Stored records:
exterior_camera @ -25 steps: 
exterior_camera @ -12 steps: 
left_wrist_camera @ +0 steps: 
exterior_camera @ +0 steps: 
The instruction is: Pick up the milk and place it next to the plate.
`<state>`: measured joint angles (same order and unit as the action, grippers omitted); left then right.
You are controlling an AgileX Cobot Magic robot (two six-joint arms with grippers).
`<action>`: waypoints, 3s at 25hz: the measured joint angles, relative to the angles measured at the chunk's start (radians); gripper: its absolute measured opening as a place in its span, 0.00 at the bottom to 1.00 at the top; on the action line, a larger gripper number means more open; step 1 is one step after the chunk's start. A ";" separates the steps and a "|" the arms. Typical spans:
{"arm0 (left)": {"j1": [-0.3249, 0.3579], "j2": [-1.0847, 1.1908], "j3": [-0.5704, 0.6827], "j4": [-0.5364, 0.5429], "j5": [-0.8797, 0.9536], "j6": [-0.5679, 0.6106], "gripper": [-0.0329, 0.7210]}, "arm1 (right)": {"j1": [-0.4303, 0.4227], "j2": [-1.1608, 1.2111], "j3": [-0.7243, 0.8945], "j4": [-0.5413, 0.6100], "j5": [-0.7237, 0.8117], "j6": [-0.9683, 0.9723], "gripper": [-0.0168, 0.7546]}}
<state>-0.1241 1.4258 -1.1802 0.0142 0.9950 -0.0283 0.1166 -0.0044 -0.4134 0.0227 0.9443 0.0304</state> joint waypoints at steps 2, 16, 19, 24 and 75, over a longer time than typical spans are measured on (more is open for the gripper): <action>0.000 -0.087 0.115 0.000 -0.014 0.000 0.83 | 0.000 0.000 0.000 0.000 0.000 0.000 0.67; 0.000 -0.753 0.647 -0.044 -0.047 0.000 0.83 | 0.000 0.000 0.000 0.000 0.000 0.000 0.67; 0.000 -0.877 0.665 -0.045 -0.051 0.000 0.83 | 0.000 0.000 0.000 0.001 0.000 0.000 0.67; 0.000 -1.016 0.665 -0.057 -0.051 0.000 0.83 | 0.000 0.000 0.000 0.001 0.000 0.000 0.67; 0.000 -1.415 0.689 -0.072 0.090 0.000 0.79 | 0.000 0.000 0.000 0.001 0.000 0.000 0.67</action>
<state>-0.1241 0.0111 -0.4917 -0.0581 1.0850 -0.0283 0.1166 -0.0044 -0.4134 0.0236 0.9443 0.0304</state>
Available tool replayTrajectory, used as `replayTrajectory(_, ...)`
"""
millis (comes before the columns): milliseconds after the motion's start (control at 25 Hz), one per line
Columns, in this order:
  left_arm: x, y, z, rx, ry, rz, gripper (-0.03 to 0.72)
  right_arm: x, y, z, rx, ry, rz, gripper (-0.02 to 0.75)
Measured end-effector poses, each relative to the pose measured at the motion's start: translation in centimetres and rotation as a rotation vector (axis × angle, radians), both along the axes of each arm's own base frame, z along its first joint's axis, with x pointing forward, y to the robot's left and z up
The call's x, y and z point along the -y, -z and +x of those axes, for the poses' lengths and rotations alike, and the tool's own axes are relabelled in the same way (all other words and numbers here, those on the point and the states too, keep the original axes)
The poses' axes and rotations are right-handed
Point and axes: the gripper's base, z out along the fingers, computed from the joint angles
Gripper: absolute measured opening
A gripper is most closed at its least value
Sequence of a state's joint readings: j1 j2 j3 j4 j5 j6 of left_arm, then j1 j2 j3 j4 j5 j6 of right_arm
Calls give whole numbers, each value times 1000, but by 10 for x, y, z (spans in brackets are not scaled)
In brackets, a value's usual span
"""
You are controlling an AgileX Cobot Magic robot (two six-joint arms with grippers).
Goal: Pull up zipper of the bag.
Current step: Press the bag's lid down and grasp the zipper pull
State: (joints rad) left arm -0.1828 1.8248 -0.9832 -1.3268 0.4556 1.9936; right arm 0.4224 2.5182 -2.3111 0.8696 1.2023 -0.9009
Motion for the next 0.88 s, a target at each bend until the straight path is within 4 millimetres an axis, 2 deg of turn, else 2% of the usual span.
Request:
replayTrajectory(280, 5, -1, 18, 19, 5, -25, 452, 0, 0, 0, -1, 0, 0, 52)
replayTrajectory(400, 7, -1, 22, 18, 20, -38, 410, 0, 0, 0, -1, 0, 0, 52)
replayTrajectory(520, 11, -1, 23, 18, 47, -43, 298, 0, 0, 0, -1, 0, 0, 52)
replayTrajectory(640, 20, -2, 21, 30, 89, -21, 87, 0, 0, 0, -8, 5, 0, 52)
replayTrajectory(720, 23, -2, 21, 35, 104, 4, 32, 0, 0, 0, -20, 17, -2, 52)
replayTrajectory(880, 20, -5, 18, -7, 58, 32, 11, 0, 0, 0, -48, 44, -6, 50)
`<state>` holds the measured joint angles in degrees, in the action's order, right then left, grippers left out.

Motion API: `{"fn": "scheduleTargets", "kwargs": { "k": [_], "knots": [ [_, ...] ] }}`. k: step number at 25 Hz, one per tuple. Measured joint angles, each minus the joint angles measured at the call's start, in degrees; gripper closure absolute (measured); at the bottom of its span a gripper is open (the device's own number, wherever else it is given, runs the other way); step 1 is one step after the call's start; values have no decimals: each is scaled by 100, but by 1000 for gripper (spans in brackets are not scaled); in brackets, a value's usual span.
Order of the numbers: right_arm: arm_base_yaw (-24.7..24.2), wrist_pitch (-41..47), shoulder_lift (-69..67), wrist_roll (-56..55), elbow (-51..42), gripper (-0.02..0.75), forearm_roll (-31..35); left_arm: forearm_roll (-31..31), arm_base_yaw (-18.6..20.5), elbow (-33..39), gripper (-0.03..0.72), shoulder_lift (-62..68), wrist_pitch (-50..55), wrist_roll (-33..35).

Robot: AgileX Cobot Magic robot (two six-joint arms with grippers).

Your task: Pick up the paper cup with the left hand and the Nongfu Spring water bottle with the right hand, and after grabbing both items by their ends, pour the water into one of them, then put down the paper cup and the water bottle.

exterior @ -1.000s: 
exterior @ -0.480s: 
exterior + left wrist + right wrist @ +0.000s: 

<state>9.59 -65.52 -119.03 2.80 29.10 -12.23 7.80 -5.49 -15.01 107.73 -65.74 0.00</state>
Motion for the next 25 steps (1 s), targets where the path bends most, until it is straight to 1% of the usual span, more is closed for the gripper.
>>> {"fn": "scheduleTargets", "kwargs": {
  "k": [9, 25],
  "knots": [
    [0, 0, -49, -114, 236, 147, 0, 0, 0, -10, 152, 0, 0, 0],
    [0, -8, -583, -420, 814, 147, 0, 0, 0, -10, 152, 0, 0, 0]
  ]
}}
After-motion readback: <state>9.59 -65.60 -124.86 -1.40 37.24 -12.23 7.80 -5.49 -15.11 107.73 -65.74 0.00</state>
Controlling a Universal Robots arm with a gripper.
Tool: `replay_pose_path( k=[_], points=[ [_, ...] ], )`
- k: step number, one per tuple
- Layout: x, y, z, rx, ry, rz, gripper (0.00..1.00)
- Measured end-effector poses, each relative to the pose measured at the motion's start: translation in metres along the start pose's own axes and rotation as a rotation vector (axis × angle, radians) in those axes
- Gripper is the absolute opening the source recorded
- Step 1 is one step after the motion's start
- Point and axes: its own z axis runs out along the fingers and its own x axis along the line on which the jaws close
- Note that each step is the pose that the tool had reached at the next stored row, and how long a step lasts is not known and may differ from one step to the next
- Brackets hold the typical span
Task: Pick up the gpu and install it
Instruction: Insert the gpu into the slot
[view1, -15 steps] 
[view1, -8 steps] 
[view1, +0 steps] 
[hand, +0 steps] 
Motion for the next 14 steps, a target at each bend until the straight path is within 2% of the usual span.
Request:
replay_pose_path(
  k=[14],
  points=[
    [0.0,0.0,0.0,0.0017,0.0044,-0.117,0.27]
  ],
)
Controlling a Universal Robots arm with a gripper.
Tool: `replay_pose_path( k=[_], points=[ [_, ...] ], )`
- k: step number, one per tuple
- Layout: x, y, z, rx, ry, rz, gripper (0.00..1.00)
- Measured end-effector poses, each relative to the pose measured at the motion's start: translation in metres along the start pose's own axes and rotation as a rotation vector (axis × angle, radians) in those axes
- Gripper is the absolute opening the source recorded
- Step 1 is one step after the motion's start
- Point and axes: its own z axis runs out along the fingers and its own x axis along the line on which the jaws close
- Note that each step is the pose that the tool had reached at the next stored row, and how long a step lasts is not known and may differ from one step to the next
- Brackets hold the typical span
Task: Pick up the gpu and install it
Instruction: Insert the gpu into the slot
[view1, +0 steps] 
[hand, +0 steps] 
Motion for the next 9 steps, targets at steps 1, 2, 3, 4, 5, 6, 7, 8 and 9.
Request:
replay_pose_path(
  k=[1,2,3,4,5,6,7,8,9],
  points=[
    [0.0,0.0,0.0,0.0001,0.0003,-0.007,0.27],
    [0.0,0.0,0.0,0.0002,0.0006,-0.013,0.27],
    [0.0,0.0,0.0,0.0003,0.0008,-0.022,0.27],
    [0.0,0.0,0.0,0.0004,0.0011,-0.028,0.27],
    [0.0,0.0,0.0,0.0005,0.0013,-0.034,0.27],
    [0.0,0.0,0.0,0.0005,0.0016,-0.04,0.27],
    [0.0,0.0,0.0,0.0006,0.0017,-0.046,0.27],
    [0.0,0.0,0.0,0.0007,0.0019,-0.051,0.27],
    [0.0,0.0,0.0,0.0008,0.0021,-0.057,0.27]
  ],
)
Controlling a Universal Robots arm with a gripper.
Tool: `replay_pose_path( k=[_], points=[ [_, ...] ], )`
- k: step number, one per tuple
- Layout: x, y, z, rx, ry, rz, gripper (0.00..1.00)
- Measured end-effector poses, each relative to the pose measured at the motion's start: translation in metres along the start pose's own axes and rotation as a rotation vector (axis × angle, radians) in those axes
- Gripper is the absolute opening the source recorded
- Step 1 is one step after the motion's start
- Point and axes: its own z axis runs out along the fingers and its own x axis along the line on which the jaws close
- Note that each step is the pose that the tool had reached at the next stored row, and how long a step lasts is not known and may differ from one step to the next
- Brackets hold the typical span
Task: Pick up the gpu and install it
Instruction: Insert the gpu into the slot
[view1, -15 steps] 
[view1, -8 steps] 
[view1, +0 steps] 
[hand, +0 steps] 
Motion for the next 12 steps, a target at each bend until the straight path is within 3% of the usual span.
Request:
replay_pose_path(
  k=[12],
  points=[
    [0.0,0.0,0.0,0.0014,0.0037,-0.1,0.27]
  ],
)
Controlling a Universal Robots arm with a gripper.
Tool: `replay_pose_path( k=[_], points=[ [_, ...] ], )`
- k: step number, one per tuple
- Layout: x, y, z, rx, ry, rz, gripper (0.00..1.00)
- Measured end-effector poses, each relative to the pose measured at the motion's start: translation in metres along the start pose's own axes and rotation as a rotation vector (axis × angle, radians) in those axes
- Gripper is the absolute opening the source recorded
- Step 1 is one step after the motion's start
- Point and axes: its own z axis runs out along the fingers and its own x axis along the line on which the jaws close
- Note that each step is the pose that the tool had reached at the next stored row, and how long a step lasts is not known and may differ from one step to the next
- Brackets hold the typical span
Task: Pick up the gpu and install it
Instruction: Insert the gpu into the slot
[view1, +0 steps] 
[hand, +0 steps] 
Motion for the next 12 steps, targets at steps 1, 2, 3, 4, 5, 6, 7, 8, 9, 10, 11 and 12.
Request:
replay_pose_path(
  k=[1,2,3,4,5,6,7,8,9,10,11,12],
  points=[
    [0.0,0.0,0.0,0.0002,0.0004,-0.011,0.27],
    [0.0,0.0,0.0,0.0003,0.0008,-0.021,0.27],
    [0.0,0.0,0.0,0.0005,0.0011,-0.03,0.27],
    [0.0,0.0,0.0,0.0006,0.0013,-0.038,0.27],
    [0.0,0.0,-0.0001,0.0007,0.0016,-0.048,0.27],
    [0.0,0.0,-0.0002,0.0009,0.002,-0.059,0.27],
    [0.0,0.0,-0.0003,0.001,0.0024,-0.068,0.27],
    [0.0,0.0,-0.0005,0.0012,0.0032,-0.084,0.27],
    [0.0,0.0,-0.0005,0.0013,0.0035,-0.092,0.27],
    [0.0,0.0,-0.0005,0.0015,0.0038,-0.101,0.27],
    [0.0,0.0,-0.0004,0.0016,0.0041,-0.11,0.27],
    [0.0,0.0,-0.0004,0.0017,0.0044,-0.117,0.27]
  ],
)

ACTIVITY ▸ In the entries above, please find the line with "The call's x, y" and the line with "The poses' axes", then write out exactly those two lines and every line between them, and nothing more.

TASK SOLUTION ▸
The call's x, y and z point along the -y, -z and +x of those axes, for the poses' lengths and rotations alike, and the tool's own axes are relabelled in the same way (all other words and numbers here, those on the point and the states too, keep the original axes)
The poses' axes and rotations are right-handed

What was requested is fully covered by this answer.